To: The United States House of Representatives and The United States Senate

CLOSE THE INDIAN POINT NUCLEAR POWER PLANT

Sign the petition to demand that Congress prevent the Nuclear Regulatory Commission from relicensing New York's Indian Point nuclear reactors 2 and 3. Indian Point 2's 40-year license expired in 2013 and Indian Point 3's 40-year license expires in 2015.

Why is this important?

The nuclear reactors at Indian Point are located on the Hudson River about 20 miles north of New York City. They sit about one mile from the intersection of two earthquake faults. Indian Point 3 has been identified as the US nuclear reactor most likely to suffer reactor core damage from seismic activity.

There are about 2700 metric tons of high level nuclear waste being stored on-site, most of it in vulnerable fuel pools in warehouse-type buildings, not containment structures like the reactors themselves.

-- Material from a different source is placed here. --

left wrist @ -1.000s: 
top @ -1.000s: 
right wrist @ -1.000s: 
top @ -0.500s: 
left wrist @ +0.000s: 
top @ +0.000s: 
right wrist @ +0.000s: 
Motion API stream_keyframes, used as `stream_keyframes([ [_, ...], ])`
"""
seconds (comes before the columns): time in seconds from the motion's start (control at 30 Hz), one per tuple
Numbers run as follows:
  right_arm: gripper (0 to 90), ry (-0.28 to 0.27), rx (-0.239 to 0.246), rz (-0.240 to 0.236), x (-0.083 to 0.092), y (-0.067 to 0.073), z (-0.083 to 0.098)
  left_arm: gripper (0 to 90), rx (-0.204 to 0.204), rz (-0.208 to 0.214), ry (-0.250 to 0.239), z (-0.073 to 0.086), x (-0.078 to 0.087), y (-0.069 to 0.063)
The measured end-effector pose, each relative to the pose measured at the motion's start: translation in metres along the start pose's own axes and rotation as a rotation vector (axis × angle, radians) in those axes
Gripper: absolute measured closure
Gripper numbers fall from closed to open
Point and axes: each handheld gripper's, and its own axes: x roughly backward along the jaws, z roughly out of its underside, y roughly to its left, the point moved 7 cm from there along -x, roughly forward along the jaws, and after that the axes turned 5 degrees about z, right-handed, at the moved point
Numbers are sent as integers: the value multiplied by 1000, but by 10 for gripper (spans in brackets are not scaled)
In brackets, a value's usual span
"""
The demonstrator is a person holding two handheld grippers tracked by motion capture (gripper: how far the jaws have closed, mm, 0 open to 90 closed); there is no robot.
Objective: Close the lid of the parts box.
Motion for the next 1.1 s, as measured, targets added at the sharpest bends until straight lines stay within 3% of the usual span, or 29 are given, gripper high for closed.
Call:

Indian Point sucks in 2.5 billion gallons of Hudson River water every day and shoots it back into the river about 15-20 degrees hotter than when it went in, creating a thermal plume that kills fish and river life by the millions each year.

The spent fuel pools are leaking radioactive water into the ground and into the Hudson River.

There are 20 million people who live within 50 miles of Indian Point, including everyone in New York City.

In 2003, a study found that the Indian Point Emergency Evacuation Plan, was "inadequate to protect the public from an unacceptable dose of radiation."

In 1979, the NRC Director of the Office of State Programs, who was in charge of emergency planning for all US nuclear plants said, "Indian Point is one of the most inappropriate sites in existence" for a nuclear plant.

Relicensing the reactors is actually issuing a new 20-year license. Under current population and seismic standards, Indian Point could NEVER be licensed to operate. Therefore, a new license should not be issued.

The NRC is the only agency that can re-license nuclear plants and only the United States Congress can prevent it from doing so.